*Your objective*. Every line below that has the string "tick" needs to be copied.
[Listed entries — start]
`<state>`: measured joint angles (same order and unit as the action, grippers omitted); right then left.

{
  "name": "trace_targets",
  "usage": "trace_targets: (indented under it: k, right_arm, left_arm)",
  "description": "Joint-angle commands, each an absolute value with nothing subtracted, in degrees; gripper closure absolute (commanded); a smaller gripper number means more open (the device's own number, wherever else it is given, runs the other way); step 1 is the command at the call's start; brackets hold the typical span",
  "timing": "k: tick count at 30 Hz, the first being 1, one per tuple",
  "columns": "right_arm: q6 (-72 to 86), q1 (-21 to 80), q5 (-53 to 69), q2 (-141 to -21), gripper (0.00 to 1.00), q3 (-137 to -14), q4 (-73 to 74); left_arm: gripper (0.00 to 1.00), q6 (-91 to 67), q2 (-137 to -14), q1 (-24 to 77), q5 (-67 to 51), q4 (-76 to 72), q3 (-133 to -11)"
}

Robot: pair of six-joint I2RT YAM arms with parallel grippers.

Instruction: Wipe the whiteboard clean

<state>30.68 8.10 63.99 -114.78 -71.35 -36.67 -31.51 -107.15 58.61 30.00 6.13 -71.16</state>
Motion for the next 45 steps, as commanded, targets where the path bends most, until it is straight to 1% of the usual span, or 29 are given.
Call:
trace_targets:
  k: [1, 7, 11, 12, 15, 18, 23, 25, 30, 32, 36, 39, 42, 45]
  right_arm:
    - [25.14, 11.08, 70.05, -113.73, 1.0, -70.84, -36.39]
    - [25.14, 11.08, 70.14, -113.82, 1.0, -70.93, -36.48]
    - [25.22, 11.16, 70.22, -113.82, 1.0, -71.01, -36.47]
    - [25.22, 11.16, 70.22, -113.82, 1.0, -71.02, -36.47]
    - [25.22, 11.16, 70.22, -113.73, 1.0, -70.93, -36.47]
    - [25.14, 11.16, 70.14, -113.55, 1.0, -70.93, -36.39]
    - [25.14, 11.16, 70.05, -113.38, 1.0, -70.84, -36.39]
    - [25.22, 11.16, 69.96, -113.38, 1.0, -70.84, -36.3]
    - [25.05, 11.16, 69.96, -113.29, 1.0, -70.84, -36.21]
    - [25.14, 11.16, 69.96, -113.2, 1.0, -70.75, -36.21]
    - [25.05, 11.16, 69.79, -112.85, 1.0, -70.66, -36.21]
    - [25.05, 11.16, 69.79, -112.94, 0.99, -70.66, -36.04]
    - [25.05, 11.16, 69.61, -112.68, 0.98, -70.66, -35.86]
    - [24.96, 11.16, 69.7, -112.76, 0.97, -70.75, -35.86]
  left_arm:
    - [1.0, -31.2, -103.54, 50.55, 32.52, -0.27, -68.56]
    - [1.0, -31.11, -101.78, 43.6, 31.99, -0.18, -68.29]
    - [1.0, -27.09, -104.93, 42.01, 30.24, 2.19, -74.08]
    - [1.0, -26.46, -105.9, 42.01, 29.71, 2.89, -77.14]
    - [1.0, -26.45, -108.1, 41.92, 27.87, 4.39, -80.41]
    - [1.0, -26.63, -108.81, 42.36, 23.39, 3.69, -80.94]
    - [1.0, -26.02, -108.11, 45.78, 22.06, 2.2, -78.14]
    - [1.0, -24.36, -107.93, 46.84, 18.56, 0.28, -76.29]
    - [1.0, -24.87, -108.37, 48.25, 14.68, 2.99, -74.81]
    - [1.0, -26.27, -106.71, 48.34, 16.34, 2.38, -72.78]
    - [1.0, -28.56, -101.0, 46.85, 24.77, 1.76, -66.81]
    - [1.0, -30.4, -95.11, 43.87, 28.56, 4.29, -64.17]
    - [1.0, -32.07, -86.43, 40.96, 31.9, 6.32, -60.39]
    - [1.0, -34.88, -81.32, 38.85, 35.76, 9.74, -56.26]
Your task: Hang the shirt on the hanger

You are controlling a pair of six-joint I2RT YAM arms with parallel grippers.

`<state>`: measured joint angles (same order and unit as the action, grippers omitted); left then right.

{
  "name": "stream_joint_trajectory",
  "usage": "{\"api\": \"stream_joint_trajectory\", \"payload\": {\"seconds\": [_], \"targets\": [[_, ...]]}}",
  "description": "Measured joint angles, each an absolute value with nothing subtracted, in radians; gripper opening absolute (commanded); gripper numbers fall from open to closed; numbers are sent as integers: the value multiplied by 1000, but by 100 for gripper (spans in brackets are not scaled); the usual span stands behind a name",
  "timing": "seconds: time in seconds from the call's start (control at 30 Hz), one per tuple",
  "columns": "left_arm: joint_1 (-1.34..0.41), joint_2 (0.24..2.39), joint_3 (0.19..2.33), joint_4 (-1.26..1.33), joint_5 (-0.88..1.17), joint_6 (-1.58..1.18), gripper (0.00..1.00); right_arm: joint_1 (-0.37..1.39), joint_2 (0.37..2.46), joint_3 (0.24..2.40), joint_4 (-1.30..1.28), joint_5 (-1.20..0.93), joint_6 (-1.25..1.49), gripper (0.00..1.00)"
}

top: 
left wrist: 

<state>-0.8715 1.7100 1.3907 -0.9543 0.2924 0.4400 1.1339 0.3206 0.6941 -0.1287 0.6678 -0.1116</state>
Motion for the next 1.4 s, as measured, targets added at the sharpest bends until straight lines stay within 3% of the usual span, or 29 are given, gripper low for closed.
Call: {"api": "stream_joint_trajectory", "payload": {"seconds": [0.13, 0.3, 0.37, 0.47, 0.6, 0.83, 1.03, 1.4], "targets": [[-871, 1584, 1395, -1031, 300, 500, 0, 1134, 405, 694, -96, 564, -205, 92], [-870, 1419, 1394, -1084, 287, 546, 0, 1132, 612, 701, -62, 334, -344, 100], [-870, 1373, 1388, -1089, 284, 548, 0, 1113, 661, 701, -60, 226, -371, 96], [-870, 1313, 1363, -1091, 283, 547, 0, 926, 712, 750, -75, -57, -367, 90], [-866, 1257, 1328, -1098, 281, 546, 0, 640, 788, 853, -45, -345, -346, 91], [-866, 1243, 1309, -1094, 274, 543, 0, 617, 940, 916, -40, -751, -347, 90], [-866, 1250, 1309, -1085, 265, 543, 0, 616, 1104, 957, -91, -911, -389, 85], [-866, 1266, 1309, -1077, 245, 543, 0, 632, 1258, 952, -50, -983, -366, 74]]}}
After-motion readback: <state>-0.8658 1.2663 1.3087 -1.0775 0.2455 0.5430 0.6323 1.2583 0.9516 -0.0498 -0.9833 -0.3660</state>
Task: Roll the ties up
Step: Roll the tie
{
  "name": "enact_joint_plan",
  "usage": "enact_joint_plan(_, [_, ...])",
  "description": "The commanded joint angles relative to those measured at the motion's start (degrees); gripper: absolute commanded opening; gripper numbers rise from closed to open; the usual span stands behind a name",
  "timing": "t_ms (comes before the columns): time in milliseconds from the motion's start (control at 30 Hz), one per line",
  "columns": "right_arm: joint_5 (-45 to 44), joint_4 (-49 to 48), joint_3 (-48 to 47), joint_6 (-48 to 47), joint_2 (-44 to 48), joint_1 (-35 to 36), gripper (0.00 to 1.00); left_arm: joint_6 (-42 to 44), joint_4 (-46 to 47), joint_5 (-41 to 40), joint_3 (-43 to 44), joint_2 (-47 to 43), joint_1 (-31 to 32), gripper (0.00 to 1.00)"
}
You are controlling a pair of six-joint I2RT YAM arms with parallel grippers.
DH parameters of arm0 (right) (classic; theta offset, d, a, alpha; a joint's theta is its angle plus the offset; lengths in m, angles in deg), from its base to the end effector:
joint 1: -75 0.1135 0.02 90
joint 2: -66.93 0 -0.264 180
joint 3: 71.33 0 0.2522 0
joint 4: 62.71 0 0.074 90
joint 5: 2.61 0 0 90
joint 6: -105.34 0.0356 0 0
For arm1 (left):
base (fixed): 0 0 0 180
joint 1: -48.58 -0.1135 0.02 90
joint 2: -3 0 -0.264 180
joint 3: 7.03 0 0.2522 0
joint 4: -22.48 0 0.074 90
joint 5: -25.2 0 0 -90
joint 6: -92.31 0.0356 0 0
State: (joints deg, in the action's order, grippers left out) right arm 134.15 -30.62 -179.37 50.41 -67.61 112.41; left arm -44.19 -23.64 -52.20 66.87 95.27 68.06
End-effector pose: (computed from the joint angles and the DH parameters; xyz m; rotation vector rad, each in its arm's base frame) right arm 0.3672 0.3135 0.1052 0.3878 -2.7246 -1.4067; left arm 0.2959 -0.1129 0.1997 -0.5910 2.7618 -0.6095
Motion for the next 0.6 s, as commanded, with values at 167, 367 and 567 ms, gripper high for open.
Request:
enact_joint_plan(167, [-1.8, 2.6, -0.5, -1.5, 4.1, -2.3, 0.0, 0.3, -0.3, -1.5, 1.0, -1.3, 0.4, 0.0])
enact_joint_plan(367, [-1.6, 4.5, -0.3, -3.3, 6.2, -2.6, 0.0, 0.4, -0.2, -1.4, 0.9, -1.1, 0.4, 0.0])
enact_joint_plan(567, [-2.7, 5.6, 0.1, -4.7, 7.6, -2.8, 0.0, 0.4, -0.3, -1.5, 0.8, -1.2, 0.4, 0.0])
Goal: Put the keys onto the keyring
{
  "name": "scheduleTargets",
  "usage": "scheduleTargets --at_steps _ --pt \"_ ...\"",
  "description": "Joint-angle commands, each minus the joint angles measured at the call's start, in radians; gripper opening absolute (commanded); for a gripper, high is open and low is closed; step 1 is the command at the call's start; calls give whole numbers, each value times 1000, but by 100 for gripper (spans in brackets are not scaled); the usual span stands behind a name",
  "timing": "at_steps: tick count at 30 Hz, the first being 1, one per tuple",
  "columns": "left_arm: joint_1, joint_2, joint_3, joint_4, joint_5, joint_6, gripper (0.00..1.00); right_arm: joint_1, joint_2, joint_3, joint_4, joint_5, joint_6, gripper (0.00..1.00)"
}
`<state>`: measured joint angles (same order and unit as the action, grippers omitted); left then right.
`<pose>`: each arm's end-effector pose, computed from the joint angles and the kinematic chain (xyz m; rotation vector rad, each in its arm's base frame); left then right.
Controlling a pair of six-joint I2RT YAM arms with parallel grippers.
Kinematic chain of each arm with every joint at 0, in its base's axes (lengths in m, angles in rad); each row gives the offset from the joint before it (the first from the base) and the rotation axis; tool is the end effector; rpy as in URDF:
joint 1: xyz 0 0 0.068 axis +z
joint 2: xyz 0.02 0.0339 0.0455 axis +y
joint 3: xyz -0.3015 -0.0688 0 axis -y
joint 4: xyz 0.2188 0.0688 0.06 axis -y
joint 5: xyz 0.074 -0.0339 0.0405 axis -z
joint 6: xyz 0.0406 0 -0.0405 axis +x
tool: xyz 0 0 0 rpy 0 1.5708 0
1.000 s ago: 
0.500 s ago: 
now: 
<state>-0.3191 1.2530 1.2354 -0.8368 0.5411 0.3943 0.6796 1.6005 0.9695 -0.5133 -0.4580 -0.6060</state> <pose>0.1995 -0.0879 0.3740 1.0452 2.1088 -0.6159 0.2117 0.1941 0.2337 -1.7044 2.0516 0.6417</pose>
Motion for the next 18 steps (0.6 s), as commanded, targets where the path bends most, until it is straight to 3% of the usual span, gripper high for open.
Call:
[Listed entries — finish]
*Solution below*.
  "timing": "k: tick count at 30 Hz, the first being 1, one per tuple",
  "timing": "at_steps: tick count at 30 Hz, the first being 1, one per tuple",

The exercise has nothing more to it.